## What this task involves
From the line containing "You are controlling" to the last line of the listing below, repeat every line exactly, and output nothing else.

## Collected material
*-*-*
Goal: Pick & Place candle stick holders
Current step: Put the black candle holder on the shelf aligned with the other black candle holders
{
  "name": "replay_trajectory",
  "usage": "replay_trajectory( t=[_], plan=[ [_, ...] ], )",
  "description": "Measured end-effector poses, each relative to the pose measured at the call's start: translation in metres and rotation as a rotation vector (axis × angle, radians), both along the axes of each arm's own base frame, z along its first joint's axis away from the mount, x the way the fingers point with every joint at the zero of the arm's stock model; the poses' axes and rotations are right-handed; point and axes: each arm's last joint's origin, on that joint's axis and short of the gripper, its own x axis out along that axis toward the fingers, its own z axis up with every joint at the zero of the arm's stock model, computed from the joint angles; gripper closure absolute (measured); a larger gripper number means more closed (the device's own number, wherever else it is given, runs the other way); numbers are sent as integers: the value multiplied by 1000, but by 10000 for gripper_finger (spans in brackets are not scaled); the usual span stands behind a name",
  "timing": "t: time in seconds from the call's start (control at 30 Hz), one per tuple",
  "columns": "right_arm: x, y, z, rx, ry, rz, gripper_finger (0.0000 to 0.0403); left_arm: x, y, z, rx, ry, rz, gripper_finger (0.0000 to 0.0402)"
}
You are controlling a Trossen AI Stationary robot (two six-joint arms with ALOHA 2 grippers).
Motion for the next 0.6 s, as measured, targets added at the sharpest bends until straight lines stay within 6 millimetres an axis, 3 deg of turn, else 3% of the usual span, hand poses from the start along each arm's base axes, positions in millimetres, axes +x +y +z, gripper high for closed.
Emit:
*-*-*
## Solution
You are controlling a Trossen AI Stationary robot (two six-joint arms with ALOHA 2 grippers).
Motion for the next 0.6 s, as measured, targets added at the sharpest bends until straight lines stay within 6 millimetres an axis, 3 deg of turn, else 3% of the usual span, hand poses from the start along each arm's base axes, positions in millimetres, axes +x +y +z, gripper high for closed.
Emit:

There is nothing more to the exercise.